"Ogni passione veramente profonda contiene in sé il suo contrario" M. Soldati
Si deve ricominciare a parlare di passione, sono tempi grigi, scoloriti, freddi, i criteri della morale autonoma kantiana sono svaniti sotto i colpi dello spread gotico, delle dimissioni pontificie, degli chef televisivi e della scampagnata elettorale. Non possiamo più fidarci della (nostra) ragione, sia questa pura, critica o immorale.
La passione, invece, muove e smuove, con o senza spiccioli, con o senza risultati; la passione è quel sentimento oscuro, disperatamente teso alla felicità, che spesso si fa reale, diventa pratica, che ti fa sporcare le mani e non ti fa sentire la stanchezza.
Domenica scorsa la passione di tre personaggi molto raccomandabili e poco raccomandati è stata la molla iperpropulsiva di una degustazione matta, sciolta, libera: #barbera3, giornata torinese che nasce sulla scia di quelle degustazioni che partono e rimbalzano nella rete, assaggi raccontati e proposti da appassionati seriali, maniaci monovitignici e non. La platea, in realtà, era composta della stessa sostanza di chi la plasmava, soltanto arricchita dalla presenza preziosa di alcuni coraggiosi produttori.
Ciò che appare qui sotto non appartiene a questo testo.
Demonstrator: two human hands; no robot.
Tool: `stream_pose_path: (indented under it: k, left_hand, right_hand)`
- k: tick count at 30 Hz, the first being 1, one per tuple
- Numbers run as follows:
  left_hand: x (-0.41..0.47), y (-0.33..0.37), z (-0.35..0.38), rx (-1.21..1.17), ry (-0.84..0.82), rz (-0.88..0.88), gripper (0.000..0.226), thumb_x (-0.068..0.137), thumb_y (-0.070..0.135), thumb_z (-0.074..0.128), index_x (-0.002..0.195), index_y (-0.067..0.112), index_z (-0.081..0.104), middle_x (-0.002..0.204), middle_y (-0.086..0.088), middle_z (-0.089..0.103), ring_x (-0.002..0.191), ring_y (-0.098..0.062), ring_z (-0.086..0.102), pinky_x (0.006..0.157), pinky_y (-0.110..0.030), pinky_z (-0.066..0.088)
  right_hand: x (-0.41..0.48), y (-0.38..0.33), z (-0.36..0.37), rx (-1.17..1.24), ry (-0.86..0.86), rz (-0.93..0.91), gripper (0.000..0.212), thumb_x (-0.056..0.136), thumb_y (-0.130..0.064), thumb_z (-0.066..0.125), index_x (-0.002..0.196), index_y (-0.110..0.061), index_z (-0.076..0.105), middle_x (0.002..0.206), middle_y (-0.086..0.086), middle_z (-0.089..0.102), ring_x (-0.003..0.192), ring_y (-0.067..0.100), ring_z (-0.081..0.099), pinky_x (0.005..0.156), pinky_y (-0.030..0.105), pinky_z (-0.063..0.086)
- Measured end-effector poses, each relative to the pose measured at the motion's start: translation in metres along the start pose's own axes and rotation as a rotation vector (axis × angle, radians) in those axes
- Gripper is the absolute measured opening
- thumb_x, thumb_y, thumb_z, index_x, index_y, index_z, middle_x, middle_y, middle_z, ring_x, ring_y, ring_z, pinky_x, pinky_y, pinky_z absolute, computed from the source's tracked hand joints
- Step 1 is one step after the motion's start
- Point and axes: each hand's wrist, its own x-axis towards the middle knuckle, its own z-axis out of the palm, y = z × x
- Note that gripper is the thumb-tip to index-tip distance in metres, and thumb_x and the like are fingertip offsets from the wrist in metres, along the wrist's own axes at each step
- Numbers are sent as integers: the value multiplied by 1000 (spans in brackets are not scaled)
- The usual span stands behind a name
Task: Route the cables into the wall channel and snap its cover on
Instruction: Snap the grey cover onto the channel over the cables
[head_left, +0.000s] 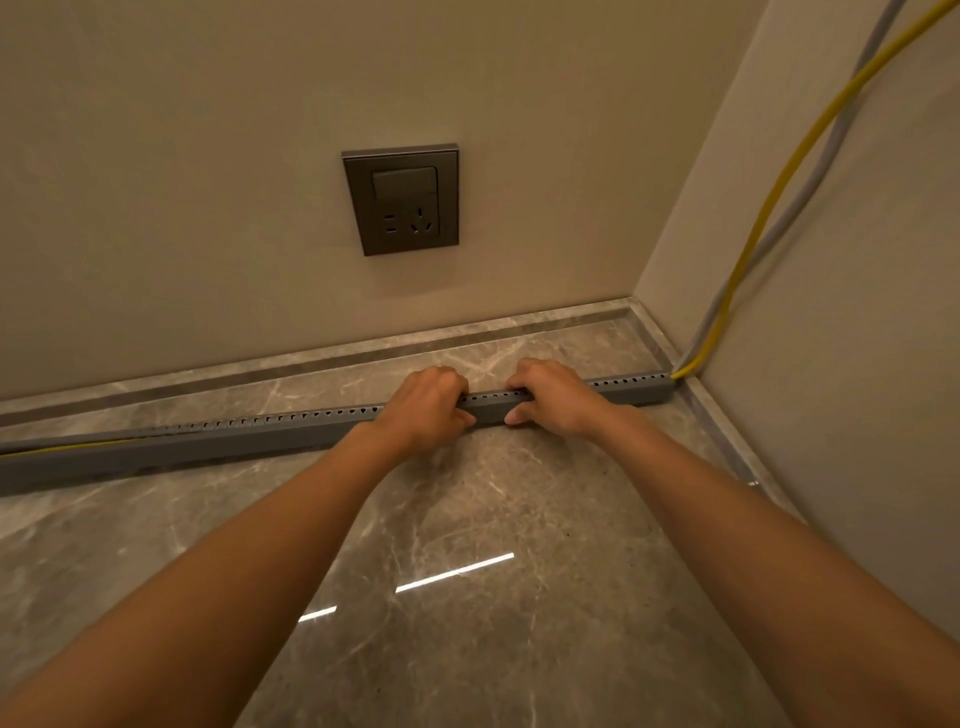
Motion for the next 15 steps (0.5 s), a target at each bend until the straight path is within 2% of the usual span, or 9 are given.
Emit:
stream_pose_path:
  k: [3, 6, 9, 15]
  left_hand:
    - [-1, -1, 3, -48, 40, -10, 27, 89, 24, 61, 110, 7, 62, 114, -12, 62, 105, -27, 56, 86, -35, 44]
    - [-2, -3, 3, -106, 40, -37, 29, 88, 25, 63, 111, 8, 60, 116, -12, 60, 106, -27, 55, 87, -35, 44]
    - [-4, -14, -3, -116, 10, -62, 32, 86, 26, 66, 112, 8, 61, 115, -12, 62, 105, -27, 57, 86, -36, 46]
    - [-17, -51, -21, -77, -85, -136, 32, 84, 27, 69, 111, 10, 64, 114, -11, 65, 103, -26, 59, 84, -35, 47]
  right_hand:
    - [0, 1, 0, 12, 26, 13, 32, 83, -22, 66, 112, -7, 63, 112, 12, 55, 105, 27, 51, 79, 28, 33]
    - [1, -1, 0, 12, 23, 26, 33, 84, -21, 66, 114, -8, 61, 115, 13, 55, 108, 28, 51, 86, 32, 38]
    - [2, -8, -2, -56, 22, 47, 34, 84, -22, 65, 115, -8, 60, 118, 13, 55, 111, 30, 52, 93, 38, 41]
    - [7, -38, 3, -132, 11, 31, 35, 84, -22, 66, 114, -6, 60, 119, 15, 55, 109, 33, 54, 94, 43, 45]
Luigi Fracchia, Vittorio Rusinà e Niccolò Desenzani sono amici da bar e hanno voluto raccontare la loro selezione di Barbera eroiche con scanzonata dedizione: 8 assaggi, 8 produttori diversi, 8 storie, un solo vitigno. Sono passati per i calici del
Contesto Alimentare, ospite squisito, le Barbera che significano un percorso fatto di ricordi, di storie, di sacrifici, di errori, di tempo, di rispetto.
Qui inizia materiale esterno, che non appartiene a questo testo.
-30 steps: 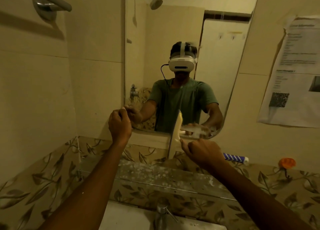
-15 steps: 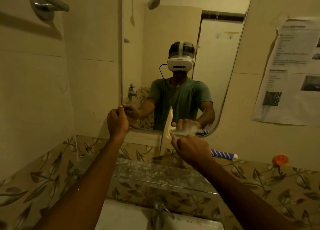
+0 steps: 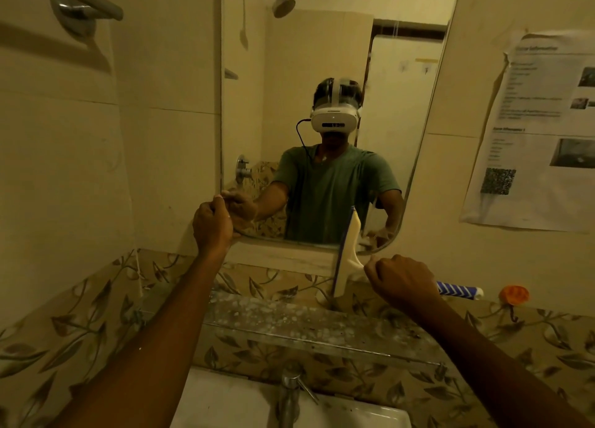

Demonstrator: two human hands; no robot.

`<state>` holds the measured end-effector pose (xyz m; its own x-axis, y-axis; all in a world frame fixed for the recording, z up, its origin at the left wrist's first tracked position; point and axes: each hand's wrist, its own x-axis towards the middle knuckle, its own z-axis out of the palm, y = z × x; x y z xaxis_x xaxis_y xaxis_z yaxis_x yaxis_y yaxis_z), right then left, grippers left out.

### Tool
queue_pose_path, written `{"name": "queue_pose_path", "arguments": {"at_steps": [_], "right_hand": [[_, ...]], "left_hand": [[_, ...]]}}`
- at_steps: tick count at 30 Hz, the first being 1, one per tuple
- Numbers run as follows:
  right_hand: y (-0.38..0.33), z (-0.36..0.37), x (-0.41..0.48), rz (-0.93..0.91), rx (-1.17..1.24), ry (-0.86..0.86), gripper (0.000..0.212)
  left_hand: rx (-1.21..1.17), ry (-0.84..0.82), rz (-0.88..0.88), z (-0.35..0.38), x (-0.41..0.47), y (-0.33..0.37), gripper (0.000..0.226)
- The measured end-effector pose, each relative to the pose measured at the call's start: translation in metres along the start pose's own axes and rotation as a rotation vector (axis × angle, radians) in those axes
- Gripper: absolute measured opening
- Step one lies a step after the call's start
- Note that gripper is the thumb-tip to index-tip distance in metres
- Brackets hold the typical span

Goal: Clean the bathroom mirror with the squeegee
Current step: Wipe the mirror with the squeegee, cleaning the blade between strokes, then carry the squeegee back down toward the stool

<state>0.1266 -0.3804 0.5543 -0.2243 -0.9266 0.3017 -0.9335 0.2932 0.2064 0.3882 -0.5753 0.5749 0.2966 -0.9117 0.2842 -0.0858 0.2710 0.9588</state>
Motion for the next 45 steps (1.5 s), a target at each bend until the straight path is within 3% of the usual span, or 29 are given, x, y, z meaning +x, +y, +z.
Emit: {"name": "queue_pose_path", "arguments": {"at_steps": [3,10,15,19,24,28,30,31,36,43,45], "right_hand": [[0.008,0.006,-0.003,0.007,-0.025,-0.005,0.04],[0.032,0.023,-0.026,0.027,-0.111,0.012,0.045],[0.047,0.036,-0.057,0.18,-0.055,0.097,0.047],[0.044,0.047,-0.08,0.262,0.225,0.34,0.08],[0.032,0.039,-0.101,0.44,0.714,0.422,0.066],[0.036,0.06,-0.118,0.528,1.051,0.358,0.056],[0.036,0.07,-0.131,0.566,1.176,0.342,0.071],[0.036,0.07,-0.14,0.58,1.221,0.368,0.077],[0.037,0.071,-0.195,0.697,1.328,0.401,0.024],[0.044,0.113,-0.295,0.862,1.349,0.269,0.014],[0.045,0.123,-0.327,0.895,1.337,0.242,0.031]], "left_hand": [[-0.023,0.002,-0.021,0.002,0.005,-0.007,0.067],[0.012,0.023,0.016,0.001,-0.001,-0.002,0.047],[0.021,0.061,0.087,0.003,-0.022,-0.007,0.035],[0.111,0.079,0.184,0.015,-0.067,-0.017,0.035],[0.296,-0.102,0.402,0.034,-0.142,-0.027,0.032],[0.388,-0.223,0.593,0.042,-0.199,-0.033,0.03],[0.433,-0.27,0.663,0.045,-0.225,-0.038,0.033],[0.461,-0.29,0.683,0.045,-0.237,-0.041,0.036],[0.531,-0.404,0.713,0.036,-0.299,-0.055,0.044],[0.562,-0.548,0.706,0.011,-0.399,-0.083,0.047],[0.582,-0.568,0.71,0.003,-0.432,-0.097,0.046]]}}
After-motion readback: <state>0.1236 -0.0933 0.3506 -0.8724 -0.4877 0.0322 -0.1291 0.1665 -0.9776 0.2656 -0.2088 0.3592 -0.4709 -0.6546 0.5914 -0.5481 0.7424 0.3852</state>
Così si è potuto ascoltare delle vigne vecchie nell'astigiano di Ezio Trinchero (il Vigne del Noce 2006, schietto, tipico, profondo), della sensibilità straordinaria di Nicoletta Bocca e della sua Barbera langhetta (l' Austri 2006, ruvido ed elegante), si è ascoltato Stefano Bellotti (Cascina degli Ulivi) raccontare le difficoltà dell'agricoltore che fa vino, dei problemi reali e legali, della fatica e della soddisfazione nel saper aspettare, nell'avere il coraggio di attendere 5 anni, "mi piace quello che è successo" dice Bellotti davanti al suo Etoile du Raisin 2007. E piace pure a noi questa Barbera (con un piccolo franco di Dolcetto), questa sintesi del pensiero enoico di Stefano: "la vigna deve unire geologia e luce" dice e il bicchiere che si svuota sembra quasi annuire, sornione.
Si sono bevute le Barbera figlie di scelte, volute o capitate: Bera, coraggioso e controcorrente, per il suo sottile Ronco Malo 2010 usa il cemento, unico a Canelli, e poi Giuseppe Ratti, con la sua Barbera della piccolissima azienda di Variglie piegata dalle regole e in fermo attività dal 2007, che pure produce per se stesso e per pochi amici un vino ancestrale, un esempio di come dovrebbe essere e come forse non sarà più una Barbera grandiosamente, semplicemente da tavola.
E poi la Barbera Casalese (Tenuta Migliavacca 2011) di Brezza, viva e vibrante, perfettamente riconoscibile dentro il filo logico, dolce e acido, tracciato attorno a tutte queste Barbera piemontesi, diverse, a volte distanti, ma sempre identitarie.
L'assaggio dell'intrusa, il profumatissimo Vidur 2011 di Enrico Togni, un vino di montagna, della Val Camonica, ha allargato lo sguardo e ha riportato l'attenzione sulle potenzialità e le qualità di questo vitigno, sulla sua capacità di adattarsi a climi e terreni così diversi e bruschi.
La giostra di bicchieri e parole si è spenta dentro il tannino dolce del Respiro di Vigna di Carussin (San Marzano Oliveto, AT), un bicchiere surmaturo, appassito, lieve eppure personale, non semplice.
Una giornata appassionata. Di passione.